Isso porque é muito comum o discurso de que não há verbas para, por exemplo, a melhoria da educação e, por isso, vê-se poucas escolas, professores desmotivados e despreparados (cadê as capacitações? Cadê condições para ele próprio pagar cursos extras?), falta de material escola, etc...

Com o dinheiro desviado a cada momento (basta clicar nos principais sites de notícia que sempre – repito-  SEMPRE haverá notícia de algum tipo de corrupção!), como não dizer que tal crime não viola o direito fundamental de milhares de crianças e adolescentes?

Então, o processo de corrupção no desvio da merenda, do dinheiro do transporte escolar, da licitação fraudulenta da escola inacabada, do dinheiro do FUNDEB não repassado aos professores, etc, não teria que ter um mutirão, para que haja “o devido respeito a valores tidos fundamentais pela Constituição Federal”?

Essa frase entre aspas, tirada de um discurso justificante para o mutirão carcerário, não se aplica de forma forte e indelével ao caso da corrupção supramencionada?

Pois é...

E os processos de desvio de dinheiro da saúde, meus saudáveis cidadãos?

Quantos não são os processos de superfaturamento em medicamentos, compra de medicamentos já vencidos, desvio de dinheiro de ambulâncias, fraude em licitações de hospitais e postos de saúde inacabados, apropriação de dinheiro destinado a pagamento de médicos e auxiliares da saúde, desvio e troca de materiais cirúrgicos, etc?

Nesse caso, não há patente urgência e flagrante violação dos mais nobres direitos humanos, que são o direito à vida saudável (CF, art. 196 c.c. art. 5ª c.c. art. 1ª, III)?

Aliás, invoca-se o tão apregoado “princípio da dignidade da pessoa humana”, estampada no art. 1º da Constituição Federal, para a realização dos mutirões carcerários...

Então, nessa linha, os danos à saúde são o quê?

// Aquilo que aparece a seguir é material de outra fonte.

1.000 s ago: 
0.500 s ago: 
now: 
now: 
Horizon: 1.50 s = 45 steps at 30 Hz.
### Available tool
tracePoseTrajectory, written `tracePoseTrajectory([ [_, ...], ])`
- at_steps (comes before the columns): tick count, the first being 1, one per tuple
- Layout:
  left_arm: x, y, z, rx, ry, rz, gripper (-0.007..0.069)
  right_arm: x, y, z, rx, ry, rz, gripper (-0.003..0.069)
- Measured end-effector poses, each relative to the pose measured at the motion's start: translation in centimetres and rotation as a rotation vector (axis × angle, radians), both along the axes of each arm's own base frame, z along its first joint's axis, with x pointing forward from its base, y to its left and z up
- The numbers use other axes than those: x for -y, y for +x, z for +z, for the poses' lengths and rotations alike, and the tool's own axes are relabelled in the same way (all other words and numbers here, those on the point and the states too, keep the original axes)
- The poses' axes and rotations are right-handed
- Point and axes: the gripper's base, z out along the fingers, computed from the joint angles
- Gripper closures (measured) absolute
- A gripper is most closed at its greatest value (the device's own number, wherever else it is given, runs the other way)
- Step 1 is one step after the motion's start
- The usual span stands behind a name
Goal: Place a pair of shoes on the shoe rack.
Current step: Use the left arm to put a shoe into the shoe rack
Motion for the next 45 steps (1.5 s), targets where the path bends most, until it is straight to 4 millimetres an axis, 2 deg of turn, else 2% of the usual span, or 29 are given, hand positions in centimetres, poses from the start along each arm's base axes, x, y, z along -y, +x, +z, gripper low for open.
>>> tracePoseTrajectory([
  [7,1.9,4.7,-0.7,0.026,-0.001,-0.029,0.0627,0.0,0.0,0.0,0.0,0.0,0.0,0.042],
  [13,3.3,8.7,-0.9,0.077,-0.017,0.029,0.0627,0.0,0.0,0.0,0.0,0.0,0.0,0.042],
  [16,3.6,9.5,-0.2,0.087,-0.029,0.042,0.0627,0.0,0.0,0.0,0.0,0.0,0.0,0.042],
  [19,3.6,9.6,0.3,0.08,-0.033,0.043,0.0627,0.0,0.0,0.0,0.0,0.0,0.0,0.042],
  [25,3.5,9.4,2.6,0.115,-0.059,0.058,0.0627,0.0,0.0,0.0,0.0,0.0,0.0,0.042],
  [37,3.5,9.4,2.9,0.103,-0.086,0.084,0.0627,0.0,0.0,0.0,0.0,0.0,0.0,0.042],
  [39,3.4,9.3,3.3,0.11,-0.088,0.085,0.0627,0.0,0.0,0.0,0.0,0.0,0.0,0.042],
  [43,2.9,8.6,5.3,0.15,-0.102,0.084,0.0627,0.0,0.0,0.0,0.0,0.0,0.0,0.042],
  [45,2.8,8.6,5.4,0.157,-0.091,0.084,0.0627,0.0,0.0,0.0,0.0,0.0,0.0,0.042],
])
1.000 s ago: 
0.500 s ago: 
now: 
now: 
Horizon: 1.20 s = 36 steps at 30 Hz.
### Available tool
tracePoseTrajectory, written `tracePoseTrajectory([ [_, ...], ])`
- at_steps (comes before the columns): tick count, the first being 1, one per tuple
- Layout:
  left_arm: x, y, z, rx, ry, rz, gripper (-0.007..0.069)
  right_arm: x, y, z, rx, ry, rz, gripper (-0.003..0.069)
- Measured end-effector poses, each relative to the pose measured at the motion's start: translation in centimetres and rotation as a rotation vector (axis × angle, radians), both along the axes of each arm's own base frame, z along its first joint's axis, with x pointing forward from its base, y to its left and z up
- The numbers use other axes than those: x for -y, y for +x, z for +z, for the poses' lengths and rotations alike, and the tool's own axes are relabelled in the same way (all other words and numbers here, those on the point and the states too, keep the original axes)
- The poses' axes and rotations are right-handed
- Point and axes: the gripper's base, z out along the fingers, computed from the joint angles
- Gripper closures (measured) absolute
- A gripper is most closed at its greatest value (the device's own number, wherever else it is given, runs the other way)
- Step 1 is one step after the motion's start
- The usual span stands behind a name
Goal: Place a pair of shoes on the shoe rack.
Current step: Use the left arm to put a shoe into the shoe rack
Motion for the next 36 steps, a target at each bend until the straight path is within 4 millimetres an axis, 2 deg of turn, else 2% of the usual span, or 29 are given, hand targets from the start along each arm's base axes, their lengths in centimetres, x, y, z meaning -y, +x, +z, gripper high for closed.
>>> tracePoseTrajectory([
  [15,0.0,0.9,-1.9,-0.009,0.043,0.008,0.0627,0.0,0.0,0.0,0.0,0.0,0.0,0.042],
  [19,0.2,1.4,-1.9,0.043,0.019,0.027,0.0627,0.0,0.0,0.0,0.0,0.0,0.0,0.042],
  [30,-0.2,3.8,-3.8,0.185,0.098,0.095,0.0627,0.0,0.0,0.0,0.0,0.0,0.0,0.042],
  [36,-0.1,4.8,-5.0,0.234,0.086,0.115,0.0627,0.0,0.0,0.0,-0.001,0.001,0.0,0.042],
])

Por que o direito de sua filha que está a aguardar dois meses para uma consulta; seu pai que está sem data para receber aquela prótese; sua vizinha que não consegue um especialista ou você que teve que ficar no chão de um corredor por falta de maca (nem falei leito!), não é visto como objeto de um mutirão?

Na mesma esteira são as corrupções que aniquilam seu direito à segurança, ao trabalho, à alimentação, à cultura, ao transporte, ao lazer, à moradia, ao meio ambiente equilibrado, etc.

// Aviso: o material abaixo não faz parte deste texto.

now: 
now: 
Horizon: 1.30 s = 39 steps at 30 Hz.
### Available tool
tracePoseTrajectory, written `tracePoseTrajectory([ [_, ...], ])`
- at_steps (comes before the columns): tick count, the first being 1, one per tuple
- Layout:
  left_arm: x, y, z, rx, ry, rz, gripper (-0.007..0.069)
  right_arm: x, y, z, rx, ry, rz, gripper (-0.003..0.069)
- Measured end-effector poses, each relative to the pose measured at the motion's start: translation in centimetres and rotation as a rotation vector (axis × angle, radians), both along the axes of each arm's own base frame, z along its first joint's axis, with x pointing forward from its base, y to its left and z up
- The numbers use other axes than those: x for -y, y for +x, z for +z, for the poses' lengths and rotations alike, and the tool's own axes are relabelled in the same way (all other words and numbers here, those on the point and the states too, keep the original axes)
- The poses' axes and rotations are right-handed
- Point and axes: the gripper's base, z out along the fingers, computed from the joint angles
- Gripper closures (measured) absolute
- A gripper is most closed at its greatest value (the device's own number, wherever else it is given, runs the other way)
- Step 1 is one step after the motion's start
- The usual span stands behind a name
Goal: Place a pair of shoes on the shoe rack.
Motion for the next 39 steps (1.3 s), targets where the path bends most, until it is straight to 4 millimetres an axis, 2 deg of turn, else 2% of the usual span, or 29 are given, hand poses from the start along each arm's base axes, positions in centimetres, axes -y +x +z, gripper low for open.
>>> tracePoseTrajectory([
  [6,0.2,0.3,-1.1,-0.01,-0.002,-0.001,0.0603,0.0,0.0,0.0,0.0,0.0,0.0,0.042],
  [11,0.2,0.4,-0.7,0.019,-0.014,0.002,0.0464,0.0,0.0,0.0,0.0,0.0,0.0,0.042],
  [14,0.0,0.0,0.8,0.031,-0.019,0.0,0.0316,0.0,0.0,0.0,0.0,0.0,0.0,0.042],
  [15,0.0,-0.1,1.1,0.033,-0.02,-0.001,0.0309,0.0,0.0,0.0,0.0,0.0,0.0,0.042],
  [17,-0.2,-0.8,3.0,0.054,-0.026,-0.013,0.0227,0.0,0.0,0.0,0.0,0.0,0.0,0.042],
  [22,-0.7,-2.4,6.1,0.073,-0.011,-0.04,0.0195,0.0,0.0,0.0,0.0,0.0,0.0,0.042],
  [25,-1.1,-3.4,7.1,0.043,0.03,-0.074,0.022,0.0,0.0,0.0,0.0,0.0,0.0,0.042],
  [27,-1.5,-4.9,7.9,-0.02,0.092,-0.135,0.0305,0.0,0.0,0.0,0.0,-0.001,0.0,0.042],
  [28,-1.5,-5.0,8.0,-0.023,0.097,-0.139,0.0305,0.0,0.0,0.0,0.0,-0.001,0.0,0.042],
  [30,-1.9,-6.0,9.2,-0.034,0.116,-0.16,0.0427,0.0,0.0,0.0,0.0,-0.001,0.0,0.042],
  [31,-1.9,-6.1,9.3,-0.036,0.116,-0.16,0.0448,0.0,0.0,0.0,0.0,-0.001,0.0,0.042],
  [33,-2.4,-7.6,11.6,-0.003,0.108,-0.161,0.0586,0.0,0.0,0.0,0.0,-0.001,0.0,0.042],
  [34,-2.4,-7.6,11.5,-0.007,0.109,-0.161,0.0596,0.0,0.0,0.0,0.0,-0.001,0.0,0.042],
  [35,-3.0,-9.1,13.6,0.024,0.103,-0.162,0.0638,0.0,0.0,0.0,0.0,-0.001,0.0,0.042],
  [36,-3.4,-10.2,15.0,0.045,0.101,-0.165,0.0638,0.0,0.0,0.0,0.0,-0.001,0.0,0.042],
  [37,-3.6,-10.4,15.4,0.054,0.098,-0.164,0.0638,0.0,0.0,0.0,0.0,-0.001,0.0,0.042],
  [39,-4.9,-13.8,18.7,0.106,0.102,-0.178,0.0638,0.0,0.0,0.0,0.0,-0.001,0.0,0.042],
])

Se violação a direito dos encarcerados ocorrerem, realmente que se tomem providências, nos termos legais!

Agora, se há constantemente violações aos direitos de todos os cidadãos brasileiros e, já que é para se destacar princípios constitucionais como fundamentos de medidas, tem-se que realizar esses mutirões apenas para quem comete crime e, para você – que cumpre a leis e é honesto – não haver também um mutirão para tratar dos processos que lhe afetam, com a devida vênia aos doutos, isso é descaradamente inconstitucional, por flagrante violação do art. 5º da Constituição:

Todos são iguais perante a lei, SEM DISTINÇÃO DE QUALQUER NATUREZA...”

...a não ser para quem risque o art. 5º e aceite a tese de que para quem comete um crime, há mais direitos e garantias ou...

...parafraseando a famosa passagem da obra de George Orwell (‘A Revolução dos Bichos’: disponível em link):

 “todos os animais são iguais, mas alguns animais são mais iguais que os outros”!